Data shown START

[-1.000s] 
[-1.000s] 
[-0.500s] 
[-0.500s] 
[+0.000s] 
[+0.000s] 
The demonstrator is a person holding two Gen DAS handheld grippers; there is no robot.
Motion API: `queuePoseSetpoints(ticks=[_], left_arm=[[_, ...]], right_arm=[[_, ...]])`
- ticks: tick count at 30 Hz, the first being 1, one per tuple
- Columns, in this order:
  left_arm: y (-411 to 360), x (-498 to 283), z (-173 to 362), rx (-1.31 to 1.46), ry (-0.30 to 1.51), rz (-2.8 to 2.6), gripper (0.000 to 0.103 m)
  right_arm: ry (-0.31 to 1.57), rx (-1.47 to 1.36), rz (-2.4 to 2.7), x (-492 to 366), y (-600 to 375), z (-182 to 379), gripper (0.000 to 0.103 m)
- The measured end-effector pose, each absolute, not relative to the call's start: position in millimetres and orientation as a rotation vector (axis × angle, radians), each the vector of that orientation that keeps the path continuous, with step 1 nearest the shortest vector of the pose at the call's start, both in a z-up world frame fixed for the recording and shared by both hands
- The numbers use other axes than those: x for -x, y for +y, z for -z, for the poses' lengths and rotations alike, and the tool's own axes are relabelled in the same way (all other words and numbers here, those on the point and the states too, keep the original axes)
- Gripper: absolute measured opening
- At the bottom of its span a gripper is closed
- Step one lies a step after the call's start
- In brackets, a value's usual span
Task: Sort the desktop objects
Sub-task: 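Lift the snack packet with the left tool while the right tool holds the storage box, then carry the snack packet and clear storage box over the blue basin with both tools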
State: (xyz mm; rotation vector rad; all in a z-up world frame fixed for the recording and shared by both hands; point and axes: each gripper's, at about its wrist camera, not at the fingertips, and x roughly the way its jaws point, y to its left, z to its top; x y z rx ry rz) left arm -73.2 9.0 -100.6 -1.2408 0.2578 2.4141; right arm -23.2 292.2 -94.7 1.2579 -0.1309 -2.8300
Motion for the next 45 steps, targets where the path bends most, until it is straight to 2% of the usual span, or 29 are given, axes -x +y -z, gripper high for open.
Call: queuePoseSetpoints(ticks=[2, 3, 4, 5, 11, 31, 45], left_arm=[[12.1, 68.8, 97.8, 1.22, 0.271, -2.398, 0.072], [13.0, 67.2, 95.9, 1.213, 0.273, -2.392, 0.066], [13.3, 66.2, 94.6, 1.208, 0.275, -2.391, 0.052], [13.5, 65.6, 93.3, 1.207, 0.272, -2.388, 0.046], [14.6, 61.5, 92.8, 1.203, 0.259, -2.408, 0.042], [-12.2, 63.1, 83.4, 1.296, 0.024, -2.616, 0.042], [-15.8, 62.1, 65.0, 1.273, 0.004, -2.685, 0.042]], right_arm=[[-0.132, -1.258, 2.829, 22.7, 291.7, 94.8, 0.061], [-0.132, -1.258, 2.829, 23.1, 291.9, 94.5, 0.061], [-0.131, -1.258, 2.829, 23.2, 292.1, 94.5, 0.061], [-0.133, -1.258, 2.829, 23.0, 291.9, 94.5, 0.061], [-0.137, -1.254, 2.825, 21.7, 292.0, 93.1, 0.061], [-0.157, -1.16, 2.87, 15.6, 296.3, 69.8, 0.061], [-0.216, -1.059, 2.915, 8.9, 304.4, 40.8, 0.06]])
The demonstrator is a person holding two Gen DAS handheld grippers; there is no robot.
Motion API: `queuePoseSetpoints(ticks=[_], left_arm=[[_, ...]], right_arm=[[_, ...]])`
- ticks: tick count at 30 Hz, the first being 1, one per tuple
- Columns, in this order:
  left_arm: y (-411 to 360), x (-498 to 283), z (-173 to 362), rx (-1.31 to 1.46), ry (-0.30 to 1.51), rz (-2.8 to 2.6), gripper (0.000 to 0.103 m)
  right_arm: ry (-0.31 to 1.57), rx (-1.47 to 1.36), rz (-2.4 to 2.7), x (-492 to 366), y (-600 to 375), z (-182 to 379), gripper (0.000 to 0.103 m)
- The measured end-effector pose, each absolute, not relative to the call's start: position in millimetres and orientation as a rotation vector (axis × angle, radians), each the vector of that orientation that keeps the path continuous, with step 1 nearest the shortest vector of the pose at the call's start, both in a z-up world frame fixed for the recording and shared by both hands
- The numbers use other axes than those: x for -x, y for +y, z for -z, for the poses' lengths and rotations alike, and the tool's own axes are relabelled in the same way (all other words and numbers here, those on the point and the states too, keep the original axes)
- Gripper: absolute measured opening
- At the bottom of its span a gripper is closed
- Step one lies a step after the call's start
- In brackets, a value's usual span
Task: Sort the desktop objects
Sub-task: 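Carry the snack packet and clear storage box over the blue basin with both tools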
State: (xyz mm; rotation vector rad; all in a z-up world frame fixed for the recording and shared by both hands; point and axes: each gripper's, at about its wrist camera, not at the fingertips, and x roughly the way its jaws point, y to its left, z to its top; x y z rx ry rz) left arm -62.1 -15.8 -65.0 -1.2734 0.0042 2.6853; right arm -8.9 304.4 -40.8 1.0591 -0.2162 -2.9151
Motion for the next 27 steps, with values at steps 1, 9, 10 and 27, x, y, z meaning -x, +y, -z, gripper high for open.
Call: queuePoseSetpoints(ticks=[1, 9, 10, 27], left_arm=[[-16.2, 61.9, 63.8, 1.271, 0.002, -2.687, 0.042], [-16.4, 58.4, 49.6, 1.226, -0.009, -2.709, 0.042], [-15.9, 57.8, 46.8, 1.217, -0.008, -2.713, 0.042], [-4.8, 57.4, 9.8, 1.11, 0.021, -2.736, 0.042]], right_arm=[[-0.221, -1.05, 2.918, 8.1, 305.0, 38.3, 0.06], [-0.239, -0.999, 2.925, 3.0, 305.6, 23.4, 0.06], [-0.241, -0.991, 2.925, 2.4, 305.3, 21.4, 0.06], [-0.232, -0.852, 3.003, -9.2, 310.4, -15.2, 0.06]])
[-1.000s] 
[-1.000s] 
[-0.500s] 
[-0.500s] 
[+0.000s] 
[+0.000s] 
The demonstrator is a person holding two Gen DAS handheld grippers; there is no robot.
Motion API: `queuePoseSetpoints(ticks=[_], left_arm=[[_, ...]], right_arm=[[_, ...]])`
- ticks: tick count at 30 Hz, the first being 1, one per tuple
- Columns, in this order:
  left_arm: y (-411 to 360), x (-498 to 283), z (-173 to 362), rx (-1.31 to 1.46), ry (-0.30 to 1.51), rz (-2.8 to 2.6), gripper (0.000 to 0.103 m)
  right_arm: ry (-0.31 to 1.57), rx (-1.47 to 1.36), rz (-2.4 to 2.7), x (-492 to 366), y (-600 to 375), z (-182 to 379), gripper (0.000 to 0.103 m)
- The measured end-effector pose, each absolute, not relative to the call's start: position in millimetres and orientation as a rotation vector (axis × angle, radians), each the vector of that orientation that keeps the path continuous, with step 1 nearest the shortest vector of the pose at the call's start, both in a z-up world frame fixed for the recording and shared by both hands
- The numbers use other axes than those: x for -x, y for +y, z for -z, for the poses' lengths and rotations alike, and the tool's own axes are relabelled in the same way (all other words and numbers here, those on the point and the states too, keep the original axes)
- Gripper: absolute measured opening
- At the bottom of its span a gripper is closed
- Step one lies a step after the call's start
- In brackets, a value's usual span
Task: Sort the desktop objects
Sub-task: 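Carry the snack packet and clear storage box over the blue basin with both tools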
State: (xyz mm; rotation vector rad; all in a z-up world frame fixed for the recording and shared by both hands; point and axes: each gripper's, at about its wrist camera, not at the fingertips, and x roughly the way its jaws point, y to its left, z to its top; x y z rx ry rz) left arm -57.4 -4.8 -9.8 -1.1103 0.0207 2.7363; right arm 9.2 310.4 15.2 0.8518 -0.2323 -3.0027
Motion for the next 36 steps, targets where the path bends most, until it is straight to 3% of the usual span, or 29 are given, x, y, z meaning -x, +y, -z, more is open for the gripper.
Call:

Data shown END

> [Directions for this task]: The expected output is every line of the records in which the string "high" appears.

> [Problem solution]:
Motion for the next 45 steps, targets where the path bends most, until it is straight to 2% of the usual span, or 29 are given, axes -x +y -z, gripper high for open.
Motion for the next 27 steps, with values at steps 1, 9, 10 and 27, x, y, z meaning -x, +y, -z, gripper high for open.

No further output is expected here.